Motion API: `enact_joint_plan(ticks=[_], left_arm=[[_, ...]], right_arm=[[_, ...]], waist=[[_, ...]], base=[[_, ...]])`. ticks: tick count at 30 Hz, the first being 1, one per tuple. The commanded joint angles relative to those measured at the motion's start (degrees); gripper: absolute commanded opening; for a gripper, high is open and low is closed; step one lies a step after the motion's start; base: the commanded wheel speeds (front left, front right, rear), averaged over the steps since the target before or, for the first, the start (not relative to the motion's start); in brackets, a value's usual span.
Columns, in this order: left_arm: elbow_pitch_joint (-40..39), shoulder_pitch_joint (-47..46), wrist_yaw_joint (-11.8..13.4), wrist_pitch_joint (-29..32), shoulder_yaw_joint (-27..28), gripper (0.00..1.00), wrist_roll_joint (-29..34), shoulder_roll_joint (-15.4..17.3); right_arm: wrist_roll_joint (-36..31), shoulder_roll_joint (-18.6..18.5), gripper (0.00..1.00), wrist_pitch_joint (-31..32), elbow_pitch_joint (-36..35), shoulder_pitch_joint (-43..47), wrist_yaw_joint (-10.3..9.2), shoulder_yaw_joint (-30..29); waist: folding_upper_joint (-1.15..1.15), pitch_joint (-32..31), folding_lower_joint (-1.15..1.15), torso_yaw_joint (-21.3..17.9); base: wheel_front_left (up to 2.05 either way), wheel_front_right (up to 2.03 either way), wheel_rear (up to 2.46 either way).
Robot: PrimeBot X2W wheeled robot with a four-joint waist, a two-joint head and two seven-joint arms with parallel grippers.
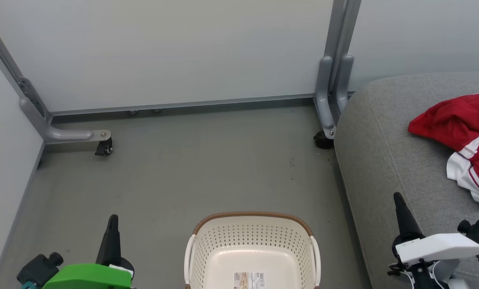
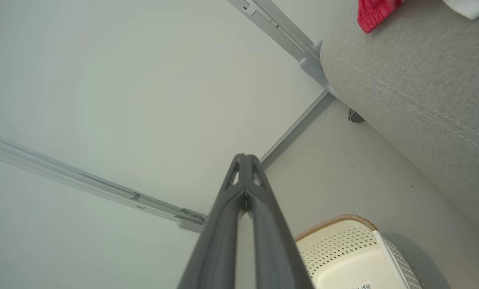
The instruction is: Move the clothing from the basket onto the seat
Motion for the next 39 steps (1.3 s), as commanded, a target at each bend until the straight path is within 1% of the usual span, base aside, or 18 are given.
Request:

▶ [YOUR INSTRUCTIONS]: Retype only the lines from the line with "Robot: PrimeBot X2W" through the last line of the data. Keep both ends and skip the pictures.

▶ [ANSWER SECTION]:
Robot: PrimeBot X2W wheeled robot with a four-joint waist, a two-joint head and two seven-joint arms with parallel grippers.
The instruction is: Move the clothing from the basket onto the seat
Motion for the next 39 steps (1.3 s), as commanded, a target at each bend until the straight path is within 1% of the usual span, base aside, or 18 are given.
Request:

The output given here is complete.